┌──

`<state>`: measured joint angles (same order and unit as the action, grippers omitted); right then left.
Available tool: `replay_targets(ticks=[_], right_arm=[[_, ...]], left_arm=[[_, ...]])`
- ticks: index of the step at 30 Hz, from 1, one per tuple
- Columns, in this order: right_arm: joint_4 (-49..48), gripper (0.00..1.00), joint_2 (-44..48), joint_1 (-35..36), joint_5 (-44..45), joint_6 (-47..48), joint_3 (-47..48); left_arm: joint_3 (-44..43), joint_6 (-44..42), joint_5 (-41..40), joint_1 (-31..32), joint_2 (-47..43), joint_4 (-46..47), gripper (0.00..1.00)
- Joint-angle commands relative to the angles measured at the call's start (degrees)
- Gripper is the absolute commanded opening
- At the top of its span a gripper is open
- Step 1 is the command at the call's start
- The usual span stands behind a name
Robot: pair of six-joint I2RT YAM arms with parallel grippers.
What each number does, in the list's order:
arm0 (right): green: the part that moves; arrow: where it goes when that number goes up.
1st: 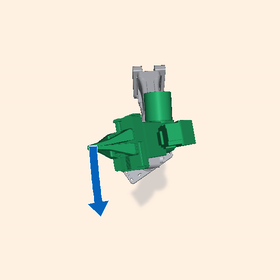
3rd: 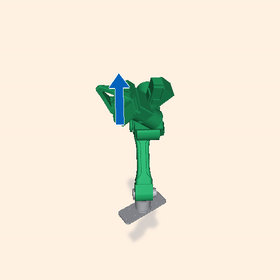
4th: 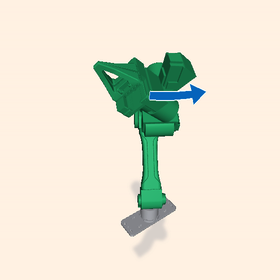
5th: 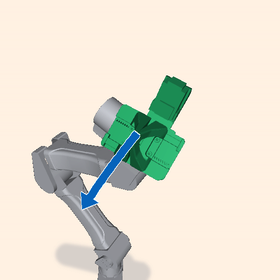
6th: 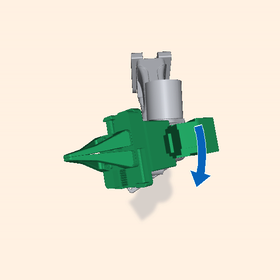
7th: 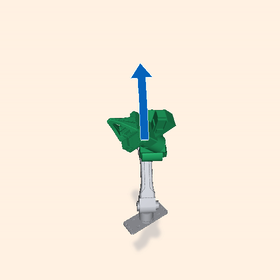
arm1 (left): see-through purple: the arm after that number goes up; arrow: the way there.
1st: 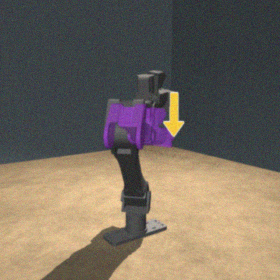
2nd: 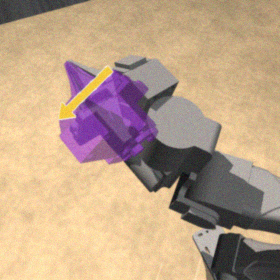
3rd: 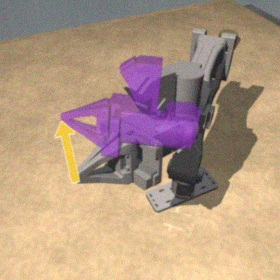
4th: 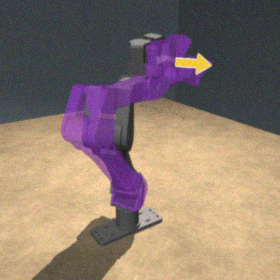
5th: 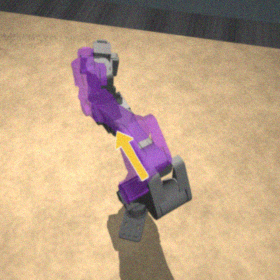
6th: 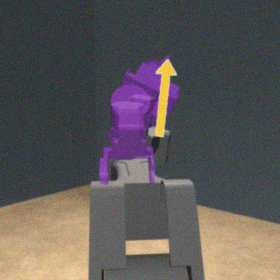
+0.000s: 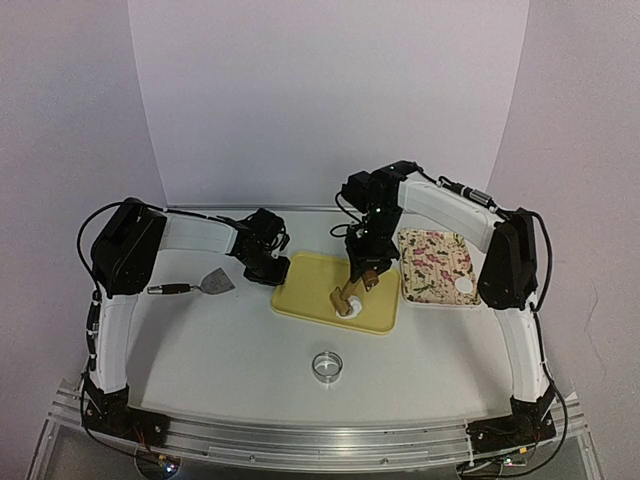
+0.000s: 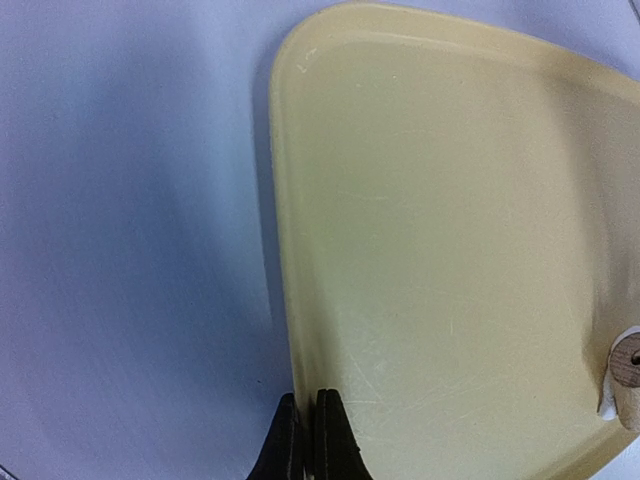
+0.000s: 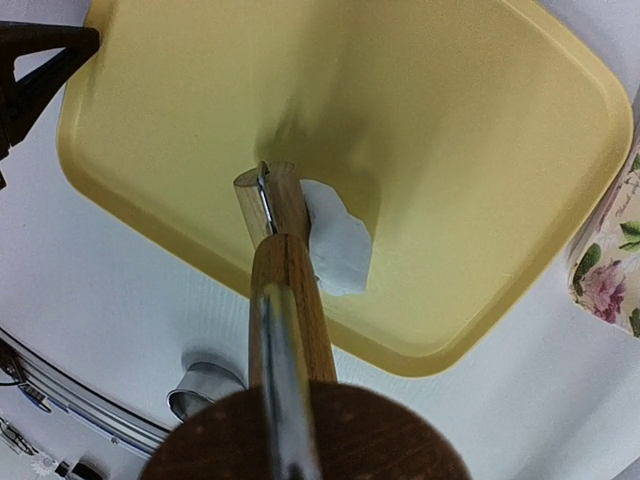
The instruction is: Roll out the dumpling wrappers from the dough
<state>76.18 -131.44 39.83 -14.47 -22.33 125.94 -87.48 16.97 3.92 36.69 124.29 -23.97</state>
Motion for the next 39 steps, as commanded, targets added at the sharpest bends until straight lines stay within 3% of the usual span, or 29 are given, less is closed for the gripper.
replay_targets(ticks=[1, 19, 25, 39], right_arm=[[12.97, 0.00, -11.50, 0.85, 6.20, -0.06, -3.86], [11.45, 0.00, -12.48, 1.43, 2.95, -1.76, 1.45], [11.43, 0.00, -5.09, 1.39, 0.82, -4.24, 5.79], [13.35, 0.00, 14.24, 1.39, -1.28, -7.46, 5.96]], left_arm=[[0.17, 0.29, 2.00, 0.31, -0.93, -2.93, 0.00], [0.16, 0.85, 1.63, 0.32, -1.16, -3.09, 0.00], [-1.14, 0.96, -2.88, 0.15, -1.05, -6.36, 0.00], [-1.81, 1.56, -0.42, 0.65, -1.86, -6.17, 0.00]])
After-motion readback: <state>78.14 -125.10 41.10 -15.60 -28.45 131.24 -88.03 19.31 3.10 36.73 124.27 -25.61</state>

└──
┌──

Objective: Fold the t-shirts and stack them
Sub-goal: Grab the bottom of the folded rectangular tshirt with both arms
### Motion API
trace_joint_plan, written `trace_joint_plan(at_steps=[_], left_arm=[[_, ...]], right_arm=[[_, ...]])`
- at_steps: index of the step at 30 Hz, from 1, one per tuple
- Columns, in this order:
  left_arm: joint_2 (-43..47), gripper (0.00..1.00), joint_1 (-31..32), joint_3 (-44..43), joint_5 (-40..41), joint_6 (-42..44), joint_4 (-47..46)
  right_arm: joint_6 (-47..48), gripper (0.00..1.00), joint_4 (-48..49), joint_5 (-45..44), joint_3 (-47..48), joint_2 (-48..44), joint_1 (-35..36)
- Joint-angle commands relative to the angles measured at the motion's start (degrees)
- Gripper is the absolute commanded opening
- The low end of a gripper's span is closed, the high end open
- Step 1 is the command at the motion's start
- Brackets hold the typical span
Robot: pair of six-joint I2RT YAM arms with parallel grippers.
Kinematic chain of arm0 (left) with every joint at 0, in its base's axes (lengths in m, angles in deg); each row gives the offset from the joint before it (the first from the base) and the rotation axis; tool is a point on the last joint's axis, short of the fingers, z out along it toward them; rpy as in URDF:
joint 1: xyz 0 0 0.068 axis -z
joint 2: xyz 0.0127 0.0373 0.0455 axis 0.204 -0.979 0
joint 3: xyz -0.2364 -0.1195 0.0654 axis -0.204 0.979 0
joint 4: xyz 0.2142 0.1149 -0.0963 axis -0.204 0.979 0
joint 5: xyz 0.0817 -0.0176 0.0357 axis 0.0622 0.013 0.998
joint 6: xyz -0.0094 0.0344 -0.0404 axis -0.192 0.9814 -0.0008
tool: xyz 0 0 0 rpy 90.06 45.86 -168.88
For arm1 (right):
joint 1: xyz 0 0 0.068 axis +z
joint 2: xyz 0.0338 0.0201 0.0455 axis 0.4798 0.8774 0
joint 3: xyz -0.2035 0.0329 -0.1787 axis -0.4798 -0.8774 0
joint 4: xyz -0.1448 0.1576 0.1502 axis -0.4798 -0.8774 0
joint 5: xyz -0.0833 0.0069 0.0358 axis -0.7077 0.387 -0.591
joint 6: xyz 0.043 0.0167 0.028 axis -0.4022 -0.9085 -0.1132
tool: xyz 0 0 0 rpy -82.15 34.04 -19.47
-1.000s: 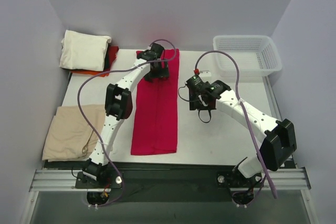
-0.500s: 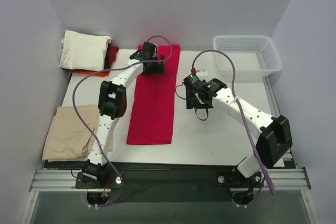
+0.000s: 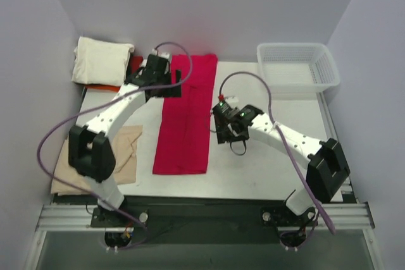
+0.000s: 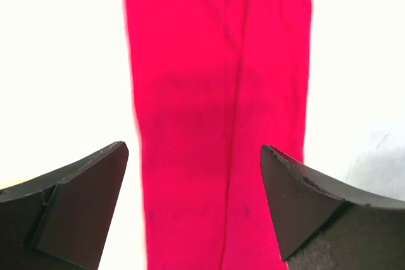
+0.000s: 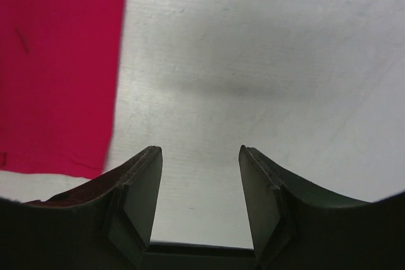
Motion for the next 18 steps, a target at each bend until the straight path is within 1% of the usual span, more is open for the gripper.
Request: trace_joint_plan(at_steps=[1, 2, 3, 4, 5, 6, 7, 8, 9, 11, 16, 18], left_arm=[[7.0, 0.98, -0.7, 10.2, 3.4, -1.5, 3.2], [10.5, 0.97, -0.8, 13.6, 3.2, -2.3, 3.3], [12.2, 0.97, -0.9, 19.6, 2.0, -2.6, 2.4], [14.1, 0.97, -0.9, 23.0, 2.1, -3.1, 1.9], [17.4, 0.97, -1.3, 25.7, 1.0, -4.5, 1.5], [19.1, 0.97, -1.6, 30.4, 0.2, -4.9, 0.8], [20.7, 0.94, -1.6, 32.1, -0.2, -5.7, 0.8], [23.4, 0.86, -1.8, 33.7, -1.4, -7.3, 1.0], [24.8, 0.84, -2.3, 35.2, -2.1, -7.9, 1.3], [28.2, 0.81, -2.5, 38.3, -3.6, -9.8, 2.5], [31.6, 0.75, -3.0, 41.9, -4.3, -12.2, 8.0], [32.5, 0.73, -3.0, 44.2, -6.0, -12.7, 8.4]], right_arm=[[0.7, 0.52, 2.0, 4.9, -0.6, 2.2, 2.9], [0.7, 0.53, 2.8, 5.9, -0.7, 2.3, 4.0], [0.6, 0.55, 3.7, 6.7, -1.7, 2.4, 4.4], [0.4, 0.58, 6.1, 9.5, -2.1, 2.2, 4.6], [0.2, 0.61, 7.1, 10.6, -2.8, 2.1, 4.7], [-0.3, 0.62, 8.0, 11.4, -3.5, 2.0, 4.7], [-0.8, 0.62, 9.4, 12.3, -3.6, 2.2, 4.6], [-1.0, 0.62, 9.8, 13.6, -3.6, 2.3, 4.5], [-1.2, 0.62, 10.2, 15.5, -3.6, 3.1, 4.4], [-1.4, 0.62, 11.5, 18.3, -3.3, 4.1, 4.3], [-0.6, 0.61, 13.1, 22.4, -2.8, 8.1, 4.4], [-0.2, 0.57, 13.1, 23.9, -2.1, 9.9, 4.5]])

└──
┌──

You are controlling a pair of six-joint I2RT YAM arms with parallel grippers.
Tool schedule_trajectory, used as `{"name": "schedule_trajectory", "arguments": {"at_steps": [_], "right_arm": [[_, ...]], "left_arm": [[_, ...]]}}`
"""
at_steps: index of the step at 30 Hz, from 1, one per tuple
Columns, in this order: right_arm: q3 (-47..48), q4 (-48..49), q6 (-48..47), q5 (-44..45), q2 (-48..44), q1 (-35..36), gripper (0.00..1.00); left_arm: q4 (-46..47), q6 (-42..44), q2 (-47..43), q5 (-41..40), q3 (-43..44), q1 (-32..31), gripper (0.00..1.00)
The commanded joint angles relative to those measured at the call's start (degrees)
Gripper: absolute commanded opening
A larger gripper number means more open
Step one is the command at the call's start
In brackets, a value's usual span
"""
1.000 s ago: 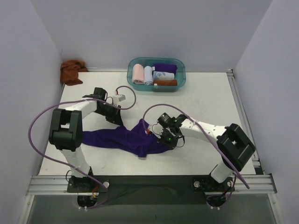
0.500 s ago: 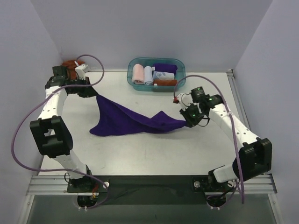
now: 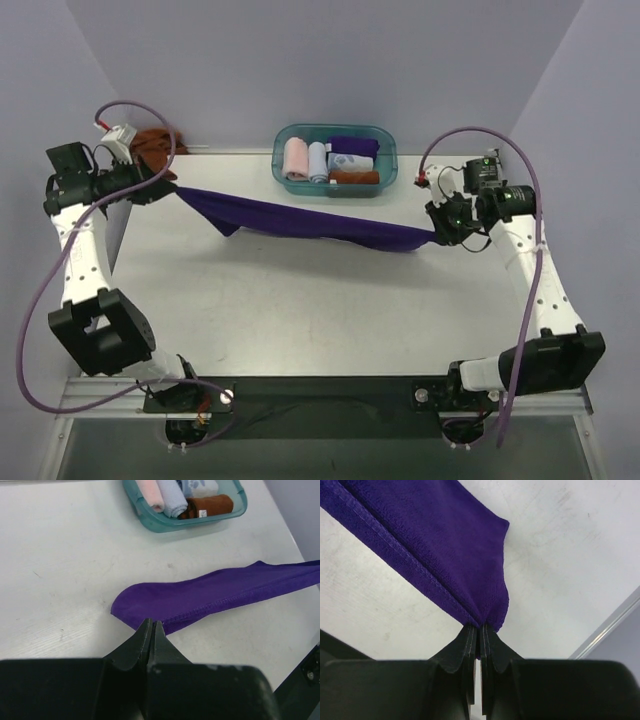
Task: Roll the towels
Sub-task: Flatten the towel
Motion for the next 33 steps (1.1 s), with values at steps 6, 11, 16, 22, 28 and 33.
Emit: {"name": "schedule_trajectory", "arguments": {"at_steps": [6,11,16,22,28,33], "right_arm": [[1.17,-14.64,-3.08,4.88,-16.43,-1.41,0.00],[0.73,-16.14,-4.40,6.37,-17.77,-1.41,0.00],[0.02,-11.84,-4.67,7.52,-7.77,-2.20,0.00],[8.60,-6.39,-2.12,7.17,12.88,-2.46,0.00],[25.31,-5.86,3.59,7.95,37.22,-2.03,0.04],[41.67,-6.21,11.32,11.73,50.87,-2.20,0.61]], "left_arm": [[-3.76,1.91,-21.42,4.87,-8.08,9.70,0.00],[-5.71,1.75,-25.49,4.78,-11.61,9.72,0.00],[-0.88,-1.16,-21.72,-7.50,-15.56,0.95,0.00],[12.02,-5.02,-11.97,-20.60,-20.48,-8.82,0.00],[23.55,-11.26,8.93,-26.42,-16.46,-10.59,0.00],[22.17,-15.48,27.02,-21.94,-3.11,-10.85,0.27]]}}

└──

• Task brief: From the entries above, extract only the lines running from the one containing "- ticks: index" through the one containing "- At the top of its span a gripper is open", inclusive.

• Solution for this problem:
- ticks: index of the step at 30 Hz, from 1, one per tuple
- Columns, in this order: right_arm: joint_4 (-49..48), gripper (0.00..1.00), joint_2 (-44..48), joint_1 (-35..36), joint_5 (-44..45), joint_6 (-47..48), joint_3 (-47..48); left_arm: joint_3 (-44..43), joint_6 (-44..42), joint_5 (-41..40), joint_1 (-31..32), joint_2 (-47..43), joint_4 (-46..47), gripper (0.00..1.00)
- Joint-angle commands relative to the angles measured at the call's start (degrees)
- Gripper is the absolute commanded opening
- At the top of its span a gripper is open

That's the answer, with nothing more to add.